===== Input =====

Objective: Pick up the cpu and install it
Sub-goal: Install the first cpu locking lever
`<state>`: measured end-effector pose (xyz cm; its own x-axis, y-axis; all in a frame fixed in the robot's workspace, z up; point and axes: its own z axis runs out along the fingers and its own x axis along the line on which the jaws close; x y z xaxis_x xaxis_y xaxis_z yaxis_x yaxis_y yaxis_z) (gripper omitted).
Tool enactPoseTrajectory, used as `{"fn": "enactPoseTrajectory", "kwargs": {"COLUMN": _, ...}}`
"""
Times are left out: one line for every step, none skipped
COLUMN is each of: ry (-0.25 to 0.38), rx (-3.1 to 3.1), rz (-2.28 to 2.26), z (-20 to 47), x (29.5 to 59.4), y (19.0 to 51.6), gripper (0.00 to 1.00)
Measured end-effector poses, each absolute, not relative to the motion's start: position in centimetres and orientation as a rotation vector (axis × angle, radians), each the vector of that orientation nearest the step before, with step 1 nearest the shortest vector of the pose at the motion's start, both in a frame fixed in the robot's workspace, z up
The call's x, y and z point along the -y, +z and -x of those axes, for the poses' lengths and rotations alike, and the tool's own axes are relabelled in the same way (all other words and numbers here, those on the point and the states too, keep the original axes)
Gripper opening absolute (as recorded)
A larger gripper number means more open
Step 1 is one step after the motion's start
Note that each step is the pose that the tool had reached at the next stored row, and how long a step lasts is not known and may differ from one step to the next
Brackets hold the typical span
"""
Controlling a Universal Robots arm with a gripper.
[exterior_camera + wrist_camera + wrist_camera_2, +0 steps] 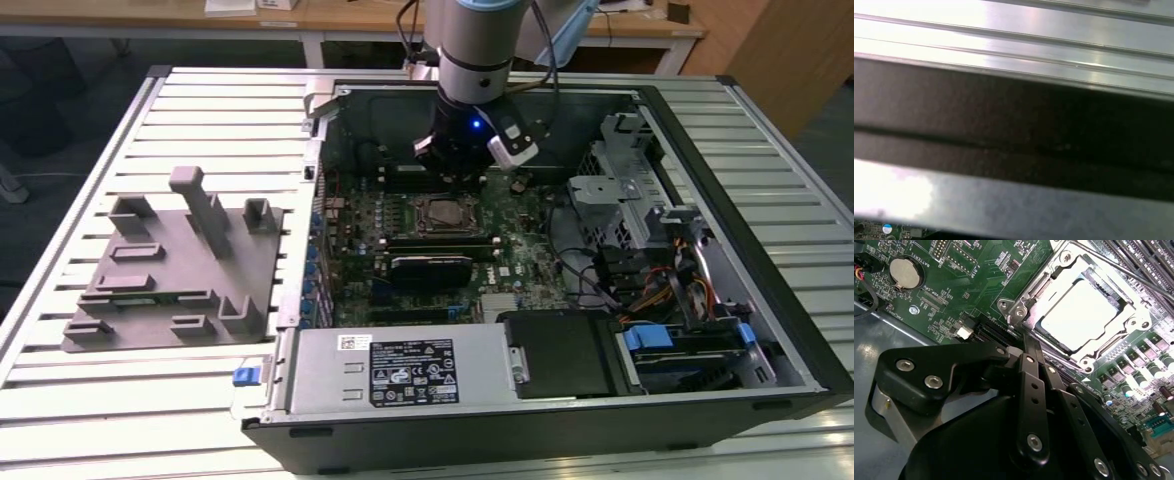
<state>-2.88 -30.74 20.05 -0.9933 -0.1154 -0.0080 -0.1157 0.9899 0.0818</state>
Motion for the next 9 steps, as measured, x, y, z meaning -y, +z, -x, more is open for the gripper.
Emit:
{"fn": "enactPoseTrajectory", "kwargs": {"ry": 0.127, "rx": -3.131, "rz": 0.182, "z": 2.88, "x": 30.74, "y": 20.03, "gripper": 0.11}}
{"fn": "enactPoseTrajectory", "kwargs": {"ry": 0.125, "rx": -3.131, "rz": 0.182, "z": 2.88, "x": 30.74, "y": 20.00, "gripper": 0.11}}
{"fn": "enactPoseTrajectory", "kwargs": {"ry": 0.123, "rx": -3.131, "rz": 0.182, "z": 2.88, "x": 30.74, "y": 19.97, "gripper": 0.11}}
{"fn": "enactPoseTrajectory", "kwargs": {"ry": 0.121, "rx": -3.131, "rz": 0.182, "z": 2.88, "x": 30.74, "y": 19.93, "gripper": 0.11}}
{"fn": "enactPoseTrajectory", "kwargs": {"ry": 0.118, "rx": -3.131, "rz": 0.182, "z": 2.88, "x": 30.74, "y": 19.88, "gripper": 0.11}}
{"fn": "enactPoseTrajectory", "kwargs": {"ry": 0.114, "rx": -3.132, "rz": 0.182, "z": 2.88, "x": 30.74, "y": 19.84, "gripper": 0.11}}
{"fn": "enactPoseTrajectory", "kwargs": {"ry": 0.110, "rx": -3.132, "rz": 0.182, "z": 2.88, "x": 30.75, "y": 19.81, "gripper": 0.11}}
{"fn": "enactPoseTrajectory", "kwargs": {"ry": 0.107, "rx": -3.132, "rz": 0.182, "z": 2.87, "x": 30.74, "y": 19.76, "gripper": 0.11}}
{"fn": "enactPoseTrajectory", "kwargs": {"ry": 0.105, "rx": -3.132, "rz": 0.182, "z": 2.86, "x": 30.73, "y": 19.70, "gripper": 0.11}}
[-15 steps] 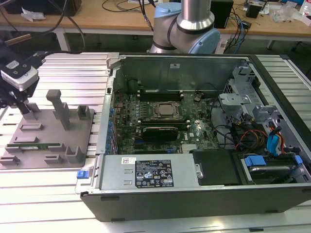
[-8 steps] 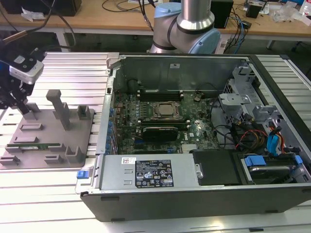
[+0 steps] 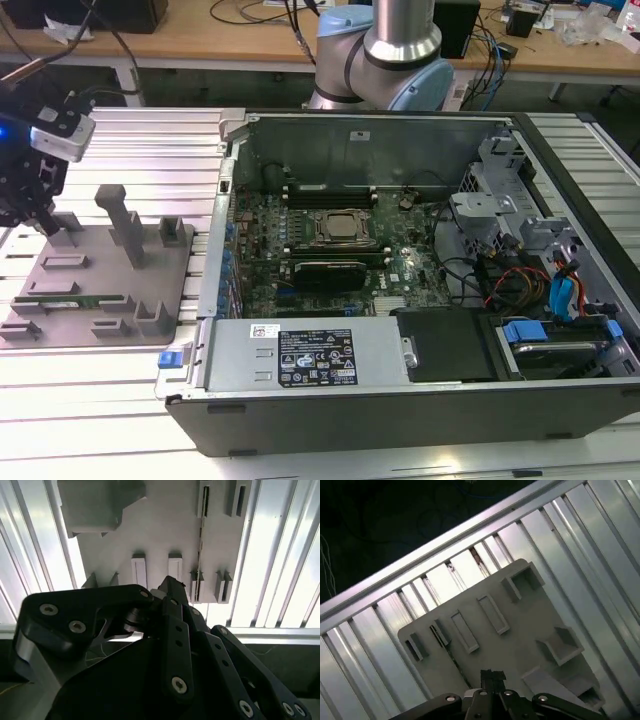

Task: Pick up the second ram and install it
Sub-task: 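Pick up the second ram and move it above second insertion slot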

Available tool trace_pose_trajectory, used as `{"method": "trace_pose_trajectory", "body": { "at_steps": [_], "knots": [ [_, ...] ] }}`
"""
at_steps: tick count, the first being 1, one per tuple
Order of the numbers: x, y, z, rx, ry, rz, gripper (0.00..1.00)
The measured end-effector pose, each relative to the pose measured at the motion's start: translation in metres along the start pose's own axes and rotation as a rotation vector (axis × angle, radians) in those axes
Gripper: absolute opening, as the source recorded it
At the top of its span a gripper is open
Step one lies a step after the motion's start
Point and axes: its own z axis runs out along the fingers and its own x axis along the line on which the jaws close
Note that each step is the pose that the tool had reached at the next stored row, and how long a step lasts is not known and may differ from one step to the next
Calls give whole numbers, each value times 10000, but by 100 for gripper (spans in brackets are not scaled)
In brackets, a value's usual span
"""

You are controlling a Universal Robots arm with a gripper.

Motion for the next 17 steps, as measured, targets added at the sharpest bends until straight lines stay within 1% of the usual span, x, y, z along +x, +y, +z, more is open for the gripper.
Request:
{"method": "trace_pose_trajectory", "body": {
  "at_steps": [1,2,3,6,8,9,11,15,17],
  "knots": [
    [0,0,1,-5,12,-257,8],
    [0,-1,1,-16,35,-742,8],
    [0,-1,3,-28,64,-1362,8],
    [0,0,5,-55,125,-2637,8],
    [0,-1,7,-58,144,-2911,8],
    [0,-1,12,-65,163,-3241,8],
    [7,-4,27,-73,181,-3664,8],
    [57,-34,65,-73,181,-3670,8],
    [70,-42,77,-73,181,-3673,8]
  ]
}}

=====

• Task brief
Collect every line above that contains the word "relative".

• Task solution
Measured end-effector poses, each absolute, not relative to the motion's start: position in centimetres and orientation as a rotation vector (axis × angle, radians), each the vector of that orientation nearest the step before, with step 1 nearest the shortest vector of the pose at the motion's start, both in a frame fixed in the robot's workspace, z up
The measured end-effector pose, each relative to the pose measured at the motion's start: translation in metres along the start pose's own axes and rotation as a rotation vector (axis × angle, radians) in those axes

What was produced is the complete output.